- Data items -
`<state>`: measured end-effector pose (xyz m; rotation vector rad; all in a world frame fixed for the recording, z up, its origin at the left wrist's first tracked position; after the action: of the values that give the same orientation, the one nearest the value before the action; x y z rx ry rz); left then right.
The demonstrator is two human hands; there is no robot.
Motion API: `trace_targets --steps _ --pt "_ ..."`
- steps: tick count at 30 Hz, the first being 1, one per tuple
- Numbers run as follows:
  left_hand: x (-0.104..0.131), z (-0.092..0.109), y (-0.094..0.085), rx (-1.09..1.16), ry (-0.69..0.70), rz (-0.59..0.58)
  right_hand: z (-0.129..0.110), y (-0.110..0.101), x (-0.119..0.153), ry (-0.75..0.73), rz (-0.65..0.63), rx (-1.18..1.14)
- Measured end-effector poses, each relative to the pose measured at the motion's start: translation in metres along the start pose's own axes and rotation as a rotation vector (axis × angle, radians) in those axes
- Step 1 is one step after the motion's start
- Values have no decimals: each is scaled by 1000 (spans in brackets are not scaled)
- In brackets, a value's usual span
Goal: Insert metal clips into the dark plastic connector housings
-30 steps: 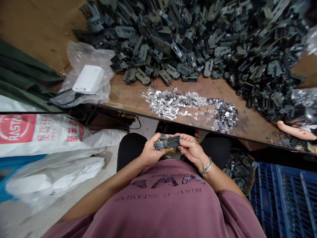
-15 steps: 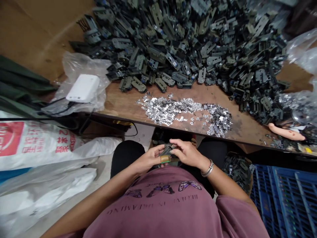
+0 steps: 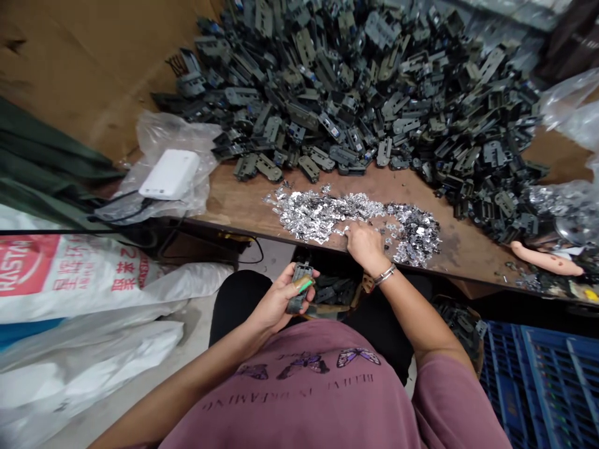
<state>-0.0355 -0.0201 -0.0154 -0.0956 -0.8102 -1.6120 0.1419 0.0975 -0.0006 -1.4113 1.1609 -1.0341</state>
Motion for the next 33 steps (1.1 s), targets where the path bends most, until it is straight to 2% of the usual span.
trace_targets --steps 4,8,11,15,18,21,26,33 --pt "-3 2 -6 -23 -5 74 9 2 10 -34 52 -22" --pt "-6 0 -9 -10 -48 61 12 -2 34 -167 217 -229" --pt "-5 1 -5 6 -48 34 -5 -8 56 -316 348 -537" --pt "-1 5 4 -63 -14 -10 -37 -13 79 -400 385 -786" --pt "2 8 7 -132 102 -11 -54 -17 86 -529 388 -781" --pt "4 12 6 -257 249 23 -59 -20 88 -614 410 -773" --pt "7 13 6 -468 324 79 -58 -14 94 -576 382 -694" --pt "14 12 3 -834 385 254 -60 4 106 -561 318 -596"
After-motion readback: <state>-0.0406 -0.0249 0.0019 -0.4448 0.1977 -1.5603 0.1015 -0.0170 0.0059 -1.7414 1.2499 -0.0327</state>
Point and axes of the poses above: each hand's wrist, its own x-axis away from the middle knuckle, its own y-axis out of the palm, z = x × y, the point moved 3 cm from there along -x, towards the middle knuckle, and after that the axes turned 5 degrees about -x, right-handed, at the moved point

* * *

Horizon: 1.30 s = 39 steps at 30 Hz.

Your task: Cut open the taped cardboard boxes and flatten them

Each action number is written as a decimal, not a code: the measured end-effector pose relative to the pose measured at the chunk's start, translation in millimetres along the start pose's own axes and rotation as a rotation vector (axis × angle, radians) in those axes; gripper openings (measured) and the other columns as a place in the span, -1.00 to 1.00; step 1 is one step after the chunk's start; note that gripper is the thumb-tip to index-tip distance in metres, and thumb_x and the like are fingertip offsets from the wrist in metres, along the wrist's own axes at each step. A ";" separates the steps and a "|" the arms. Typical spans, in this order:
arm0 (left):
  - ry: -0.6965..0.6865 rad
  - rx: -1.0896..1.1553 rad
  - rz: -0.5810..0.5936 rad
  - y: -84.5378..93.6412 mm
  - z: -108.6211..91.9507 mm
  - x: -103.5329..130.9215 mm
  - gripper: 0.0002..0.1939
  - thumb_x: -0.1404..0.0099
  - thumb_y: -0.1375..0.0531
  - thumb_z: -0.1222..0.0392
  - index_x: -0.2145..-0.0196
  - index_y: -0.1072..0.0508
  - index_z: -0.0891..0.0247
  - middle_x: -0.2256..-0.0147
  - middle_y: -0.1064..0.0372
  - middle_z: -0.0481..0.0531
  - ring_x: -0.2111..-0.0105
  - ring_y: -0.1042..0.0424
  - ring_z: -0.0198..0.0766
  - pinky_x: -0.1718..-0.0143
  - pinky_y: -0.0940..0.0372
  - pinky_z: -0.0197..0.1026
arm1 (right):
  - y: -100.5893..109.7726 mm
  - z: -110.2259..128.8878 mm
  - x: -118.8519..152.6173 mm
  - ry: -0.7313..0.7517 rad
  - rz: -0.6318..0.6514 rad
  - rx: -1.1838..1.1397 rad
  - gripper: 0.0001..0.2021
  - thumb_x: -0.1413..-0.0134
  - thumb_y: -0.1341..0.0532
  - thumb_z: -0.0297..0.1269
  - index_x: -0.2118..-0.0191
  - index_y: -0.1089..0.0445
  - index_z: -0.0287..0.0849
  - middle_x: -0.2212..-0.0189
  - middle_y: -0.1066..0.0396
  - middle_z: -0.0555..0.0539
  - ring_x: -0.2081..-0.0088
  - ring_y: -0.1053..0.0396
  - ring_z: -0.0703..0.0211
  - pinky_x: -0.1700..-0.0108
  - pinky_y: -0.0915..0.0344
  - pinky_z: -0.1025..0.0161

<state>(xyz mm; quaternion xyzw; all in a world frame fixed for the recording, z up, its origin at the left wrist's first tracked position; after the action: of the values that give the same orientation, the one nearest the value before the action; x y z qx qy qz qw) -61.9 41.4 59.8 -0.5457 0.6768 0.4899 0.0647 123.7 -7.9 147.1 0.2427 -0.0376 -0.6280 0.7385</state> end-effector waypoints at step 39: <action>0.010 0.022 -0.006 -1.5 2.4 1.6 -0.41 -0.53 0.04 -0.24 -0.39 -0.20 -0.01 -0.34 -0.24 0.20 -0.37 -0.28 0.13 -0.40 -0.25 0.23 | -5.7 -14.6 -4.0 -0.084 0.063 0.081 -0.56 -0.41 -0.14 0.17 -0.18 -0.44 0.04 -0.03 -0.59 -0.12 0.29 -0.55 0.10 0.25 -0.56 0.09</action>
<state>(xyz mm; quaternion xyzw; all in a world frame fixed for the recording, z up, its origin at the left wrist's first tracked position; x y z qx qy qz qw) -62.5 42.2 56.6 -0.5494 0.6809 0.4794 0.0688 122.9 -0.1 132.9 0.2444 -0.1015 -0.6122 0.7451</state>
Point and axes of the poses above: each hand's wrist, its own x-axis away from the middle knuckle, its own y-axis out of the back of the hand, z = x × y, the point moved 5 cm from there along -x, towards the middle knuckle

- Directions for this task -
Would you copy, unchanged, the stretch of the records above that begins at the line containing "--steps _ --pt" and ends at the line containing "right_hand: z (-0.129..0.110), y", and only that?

- Answer space -
Motion API: `trace_targets --steps _ --pt "_ ..."`
- steps: tick count at 30 Hz, the first being 1, one per tuple
- Numbers run as follows:
  left_hand: x (-0.104..0.131), z (-0.092..0.109), y (-0.094..0.085), rx (-1.09..1.16), ry (-0.69..0.70), rz (-0.59..0.58)
  right_hand: z (-0.129..0.110), y (-0.110..0.101), x (-0.119..0.153), ry (-0.75..0.73), rz (-0.65..0.63), rx (-1.18..1.14)

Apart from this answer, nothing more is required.